2) Determine if there has been any crossover contamination into the ground water.
3) Assess trace metal retention by sediments and investigate spatial and temporal
effects of the spill on the river system and Lake Powell.
Upon completion of this project, I will be able to produce a time lapse map of movement of contaminants for a year following the spill on August 5th. I will be able to show any localized contamination along the river in wells and other water sources. Additionally I could provide information on pollutant evolution pathways: flowing in water or retained in sediments. Lastly, with all information obtained in this, I will be able to provide a remediation plan to the state of Utah to clean up the pollution and offer more scientific information to the public regarding the impact of this spill in Utah.

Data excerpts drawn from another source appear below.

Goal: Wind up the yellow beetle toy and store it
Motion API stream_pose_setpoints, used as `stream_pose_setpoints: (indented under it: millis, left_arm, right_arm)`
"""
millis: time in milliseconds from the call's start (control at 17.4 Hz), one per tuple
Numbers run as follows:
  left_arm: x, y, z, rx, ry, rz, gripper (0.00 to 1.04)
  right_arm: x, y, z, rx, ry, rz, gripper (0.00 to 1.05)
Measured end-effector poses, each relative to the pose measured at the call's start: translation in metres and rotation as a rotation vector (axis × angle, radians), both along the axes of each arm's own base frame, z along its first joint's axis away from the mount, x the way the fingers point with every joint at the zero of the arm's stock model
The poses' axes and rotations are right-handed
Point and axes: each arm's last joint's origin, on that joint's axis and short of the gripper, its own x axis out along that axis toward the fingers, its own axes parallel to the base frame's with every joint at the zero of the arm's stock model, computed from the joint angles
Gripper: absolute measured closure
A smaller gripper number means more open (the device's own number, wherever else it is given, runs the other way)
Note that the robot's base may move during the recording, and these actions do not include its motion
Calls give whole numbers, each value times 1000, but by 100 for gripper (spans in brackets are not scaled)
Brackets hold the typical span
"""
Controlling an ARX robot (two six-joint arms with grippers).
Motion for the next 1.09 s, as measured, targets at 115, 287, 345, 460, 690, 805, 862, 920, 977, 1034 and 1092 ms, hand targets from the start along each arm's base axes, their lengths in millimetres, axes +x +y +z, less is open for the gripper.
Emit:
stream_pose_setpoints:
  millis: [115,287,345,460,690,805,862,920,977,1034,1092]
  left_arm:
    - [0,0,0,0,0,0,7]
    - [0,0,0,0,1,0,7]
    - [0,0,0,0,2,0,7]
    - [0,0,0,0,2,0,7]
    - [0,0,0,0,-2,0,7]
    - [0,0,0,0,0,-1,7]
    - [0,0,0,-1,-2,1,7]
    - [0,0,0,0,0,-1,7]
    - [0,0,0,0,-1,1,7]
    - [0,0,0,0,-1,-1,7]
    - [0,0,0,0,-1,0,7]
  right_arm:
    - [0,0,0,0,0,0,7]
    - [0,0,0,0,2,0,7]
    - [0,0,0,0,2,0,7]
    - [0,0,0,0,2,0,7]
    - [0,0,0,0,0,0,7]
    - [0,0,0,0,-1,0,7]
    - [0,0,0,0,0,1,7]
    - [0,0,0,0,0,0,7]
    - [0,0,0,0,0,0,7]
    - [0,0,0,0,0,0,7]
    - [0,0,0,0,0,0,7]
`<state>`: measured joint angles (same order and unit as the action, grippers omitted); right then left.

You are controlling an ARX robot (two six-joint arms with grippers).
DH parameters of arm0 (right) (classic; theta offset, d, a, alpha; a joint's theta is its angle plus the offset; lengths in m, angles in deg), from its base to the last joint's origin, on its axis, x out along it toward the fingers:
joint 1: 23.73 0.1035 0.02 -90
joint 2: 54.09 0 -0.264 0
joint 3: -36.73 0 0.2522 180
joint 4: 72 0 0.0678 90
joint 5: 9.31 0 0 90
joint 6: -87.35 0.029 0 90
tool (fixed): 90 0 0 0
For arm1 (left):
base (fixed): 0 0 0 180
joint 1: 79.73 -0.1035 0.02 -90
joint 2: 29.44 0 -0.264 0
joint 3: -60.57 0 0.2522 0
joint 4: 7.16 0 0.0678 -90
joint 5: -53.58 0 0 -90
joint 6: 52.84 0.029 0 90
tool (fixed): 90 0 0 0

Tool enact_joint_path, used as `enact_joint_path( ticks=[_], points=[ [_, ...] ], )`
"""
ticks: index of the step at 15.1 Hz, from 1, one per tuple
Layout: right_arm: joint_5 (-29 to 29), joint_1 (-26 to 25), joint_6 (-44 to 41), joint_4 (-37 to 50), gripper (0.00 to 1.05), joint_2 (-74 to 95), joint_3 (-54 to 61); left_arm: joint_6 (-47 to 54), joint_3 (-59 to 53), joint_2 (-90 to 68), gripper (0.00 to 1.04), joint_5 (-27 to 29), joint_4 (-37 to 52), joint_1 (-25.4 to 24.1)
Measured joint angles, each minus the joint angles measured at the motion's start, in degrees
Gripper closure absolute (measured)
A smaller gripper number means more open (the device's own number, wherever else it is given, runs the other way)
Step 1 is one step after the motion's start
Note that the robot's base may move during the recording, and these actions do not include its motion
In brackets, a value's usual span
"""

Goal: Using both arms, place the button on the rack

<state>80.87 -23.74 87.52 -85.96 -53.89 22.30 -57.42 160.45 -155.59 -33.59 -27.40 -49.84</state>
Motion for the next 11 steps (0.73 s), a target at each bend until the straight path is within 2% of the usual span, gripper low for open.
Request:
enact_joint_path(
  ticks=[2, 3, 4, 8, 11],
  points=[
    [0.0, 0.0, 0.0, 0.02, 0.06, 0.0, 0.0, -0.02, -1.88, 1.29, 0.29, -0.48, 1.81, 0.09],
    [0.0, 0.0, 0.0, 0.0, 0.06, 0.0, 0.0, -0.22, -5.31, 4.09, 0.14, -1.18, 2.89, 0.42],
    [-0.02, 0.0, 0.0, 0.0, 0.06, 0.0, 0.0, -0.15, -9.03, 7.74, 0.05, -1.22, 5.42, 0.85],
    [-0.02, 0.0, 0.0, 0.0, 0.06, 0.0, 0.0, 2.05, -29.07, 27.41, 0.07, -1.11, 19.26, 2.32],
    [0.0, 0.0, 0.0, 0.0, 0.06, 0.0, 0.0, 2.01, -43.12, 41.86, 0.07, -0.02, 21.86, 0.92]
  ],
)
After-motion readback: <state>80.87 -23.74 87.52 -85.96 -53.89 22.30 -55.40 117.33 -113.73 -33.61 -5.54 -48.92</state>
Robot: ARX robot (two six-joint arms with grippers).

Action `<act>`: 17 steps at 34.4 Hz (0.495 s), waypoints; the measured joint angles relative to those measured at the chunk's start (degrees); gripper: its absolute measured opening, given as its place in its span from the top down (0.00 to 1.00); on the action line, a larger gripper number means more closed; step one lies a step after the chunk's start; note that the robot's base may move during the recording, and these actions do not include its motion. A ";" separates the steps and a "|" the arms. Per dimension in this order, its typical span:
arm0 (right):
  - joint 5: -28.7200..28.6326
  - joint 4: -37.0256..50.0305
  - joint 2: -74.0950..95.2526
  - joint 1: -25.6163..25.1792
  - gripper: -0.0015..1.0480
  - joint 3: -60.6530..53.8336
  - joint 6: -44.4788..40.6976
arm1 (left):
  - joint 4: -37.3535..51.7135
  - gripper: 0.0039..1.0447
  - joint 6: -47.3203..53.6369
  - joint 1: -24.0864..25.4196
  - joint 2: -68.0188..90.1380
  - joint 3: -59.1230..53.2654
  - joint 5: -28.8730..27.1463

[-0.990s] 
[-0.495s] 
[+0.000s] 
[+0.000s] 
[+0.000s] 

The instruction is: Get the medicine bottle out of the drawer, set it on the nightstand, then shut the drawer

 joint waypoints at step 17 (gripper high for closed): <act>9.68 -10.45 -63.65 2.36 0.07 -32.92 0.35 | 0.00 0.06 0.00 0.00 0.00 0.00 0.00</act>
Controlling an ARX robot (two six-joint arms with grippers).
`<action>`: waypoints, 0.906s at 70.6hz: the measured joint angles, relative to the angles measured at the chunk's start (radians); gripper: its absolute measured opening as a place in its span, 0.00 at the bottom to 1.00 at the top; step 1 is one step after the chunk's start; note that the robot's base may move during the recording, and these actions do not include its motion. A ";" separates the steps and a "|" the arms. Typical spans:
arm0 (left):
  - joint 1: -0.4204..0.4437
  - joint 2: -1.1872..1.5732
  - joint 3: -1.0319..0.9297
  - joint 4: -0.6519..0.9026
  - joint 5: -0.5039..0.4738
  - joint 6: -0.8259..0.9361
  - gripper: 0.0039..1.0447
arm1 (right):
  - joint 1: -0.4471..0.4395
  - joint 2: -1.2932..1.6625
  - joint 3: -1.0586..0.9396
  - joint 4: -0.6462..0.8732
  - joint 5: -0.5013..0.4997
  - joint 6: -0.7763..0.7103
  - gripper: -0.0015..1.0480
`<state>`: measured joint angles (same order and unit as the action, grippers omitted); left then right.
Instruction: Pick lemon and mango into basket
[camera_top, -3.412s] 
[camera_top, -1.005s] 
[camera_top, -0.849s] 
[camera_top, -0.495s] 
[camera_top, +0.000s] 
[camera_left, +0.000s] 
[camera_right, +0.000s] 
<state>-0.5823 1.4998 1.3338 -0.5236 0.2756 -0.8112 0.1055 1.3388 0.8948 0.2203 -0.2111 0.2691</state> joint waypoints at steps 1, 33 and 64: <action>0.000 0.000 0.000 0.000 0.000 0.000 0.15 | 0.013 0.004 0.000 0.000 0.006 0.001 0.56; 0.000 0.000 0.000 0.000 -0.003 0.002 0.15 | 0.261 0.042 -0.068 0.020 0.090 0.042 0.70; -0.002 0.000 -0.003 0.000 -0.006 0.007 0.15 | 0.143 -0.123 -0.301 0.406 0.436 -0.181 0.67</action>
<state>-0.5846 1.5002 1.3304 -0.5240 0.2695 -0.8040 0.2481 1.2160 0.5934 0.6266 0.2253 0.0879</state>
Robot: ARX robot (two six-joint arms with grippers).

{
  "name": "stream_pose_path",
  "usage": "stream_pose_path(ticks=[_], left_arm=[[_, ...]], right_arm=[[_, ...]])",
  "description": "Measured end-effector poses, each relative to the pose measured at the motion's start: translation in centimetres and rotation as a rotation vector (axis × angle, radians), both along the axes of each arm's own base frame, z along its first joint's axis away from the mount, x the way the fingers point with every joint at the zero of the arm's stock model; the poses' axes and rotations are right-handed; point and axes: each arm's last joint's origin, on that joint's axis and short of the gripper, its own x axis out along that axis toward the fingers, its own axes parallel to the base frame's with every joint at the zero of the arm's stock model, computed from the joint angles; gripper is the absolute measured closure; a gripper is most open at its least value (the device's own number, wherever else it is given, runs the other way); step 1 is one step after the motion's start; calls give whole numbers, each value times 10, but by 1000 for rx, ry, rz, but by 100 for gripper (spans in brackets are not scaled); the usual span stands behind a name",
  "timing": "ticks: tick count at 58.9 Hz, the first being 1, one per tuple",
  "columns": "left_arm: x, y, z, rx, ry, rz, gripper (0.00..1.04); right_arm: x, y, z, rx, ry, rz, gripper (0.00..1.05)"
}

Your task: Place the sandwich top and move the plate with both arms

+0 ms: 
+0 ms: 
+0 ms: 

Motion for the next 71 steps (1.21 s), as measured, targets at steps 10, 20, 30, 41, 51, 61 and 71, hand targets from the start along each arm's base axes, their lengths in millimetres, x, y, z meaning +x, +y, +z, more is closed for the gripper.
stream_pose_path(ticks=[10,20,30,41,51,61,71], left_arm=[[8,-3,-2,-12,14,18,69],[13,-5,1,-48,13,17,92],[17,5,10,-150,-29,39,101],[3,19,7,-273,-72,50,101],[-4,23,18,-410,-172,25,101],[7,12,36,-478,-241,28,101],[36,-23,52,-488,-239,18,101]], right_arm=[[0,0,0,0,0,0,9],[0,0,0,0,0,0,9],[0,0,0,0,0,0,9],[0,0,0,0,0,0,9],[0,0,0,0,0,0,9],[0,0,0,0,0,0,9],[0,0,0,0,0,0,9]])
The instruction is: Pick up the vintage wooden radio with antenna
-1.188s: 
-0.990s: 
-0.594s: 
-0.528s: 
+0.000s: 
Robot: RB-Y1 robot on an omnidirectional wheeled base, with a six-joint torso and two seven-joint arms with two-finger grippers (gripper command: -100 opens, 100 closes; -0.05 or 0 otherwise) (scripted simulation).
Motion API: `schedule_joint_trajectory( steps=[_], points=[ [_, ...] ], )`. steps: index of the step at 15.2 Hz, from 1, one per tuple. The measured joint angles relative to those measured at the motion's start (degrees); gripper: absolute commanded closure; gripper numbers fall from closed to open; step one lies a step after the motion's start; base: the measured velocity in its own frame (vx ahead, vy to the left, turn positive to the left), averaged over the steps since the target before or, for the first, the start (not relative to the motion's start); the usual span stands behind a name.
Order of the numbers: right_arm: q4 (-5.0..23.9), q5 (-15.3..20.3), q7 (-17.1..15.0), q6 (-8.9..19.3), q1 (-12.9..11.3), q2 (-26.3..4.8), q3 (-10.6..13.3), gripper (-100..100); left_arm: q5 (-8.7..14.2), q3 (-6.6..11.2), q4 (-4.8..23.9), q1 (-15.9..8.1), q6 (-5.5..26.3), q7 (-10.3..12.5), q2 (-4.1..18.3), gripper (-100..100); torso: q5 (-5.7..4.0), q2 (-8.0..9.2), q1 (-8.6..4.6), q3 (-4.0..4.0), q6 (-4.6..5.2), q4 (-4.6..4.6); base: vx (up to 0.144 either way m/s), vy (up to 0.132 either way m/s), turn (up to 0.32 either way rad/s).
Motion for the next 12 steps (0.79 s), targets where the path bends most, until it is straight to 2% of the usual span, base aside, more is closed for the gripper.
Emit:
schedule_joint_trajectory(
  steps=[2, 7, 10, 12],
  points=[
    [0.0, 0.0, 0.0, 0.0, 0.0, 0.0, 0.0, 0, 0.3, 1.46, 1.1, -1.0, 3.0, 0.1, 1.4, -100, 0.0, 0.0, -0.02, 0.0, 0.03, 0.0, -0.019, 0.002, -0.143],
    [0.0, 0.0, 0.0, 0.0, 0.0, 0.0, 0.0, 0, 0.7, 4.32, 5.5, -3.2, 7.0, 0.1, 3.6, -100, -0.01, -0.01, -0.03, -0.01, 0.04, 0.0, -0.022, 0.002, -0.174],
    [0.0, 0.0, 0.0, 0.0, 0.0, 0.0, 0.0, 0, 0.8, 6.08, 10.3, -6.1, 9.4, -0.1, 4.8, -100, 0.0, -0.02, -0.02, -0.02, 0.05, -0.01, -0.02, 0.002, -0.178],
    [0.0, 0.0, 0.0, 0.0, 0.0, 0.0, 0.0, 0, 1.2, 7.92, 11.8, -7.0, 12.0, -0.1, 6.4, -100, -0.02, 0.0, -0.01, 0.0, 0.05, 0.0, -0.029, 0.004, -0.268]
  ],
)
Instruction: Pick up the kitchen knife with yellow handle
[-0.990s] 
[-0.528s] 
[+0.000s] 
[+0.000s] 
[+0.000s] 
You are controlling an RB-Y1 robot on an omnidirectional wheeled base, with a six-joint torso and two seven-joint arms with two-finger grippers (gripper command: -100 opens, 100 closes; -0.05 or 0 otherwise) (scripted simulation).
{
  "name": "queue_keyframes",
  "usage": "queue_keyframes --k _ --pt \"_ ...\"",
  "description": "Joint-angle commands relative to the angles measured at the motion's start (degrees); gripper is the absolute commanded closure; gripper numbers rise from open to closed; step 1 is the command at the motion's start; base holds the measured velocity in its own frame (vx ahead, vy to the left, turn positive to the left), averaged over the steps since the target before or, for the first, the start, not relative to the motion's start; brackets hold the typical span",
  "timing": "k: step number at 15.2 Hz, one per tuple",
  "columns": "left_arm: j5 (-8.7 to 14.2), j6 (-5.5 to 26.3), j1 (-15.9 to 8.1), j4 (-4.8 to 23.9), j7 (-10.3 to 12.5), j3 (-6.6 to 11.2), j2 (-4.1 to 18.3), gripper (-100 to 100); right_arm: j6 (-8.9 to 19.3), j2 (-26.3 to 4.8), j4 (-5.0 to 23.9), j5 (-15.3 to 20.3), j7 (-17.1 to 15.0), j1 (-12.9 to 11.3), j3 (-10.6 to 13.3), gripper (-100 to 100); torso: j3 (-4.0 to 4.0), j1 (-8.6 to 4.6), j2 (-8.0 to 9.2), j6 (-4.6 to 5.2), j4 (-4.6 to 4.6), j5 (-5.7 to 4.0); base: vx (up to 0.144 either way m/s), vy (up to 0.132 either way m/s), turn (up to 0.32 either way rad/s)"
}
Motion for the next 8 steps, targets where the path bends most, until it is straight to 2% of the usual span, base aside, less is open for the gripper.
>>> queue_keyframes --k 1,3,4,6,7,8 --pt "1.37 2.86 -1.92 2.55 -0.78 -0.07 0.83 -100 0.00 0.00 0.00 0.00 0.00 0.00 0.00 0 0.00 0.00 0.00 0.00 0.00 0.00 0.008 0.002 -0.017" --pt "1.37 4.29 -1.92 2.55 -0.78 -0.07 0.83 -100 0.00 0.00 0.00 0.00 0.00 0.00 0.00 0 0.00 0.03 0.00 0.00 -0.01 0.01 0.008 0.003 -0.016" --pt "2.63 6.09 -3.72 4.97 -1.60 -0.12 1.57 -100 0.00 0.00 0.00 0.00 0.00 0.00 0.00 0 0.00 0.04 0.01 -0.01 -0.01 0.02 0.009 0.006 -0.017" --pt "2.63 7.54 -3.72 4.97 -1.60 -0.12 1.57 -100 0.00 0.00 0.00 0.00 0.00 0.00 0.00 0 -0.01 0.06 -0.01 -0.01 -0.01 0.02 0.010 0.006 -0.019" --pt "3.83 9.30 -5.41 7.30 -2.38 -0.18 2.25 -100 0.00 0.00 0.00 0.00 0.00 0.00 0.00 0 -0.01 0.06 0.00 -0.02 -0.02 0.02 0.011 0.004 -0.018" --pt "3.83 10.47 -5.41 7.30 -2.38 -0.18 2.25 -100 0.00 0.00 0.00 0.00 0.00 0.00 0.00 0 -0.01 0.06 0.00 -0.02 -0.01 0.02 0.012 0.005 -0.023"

Investigating Anthropogenic Impacts on the Utah Lake-Jordan River Transition Zone Using a Multi-proxy Approach
This proposal describes a multidisciplinary study of the anthropogenic impacts on the geochemistry and physical characteristics of the wetlands and river at the Utah Lake—Jordan River transition zone in Utah Valley, Utah. The area has a distinct pre- and post-settlement land use history, and is experiencing rapid modern day urbanization. Therefore, the study location is uniquely situated to provide valuable record of changes in land use, nutrient enrichment, vegetation shifts, and river dynamics over time that can be used to inform current basin-scale planning and modeling efforts to prepare for a sustainable water future in the greater Salt Lake area. We will use a multi-proxy approach to identify changes in both nutrient and trace element inputs and flow dynamics at the lake-river transition zone, which begins at the only outlet of Utah Lake and extends approximately two
river kilometers downstream. We will identify changes in carbon and nitrogen isotopic compositions and trace element abundances pre- and post-settlement, and we will use sediment distribution together with hydrological data to calculate changes in both channel form and flow. This data, combined with lead-210 and AMS radiocarbon dating, will enable us to establish the timing of aforementioned changes identified from the sediment cores. This will also provide background sedimentation rates against which to compare modern sediment yield data. These data not only evaluate the immediate questions concerning the magnitude and timing of historical change, but also provide information essential to understanding the impacts of those changes: How has the overall ecosystem been altered due to human activities, vegetation shifts, and river dynamics? Such data have the potential to transform the way in which we understand the long- and short-term human impacts on the water resources in the Great Salt Lake Basin. Furthermore, the outcome from this project will provide valuable insights for an integrated wetland-aquatic ecosystem management plan for Utah.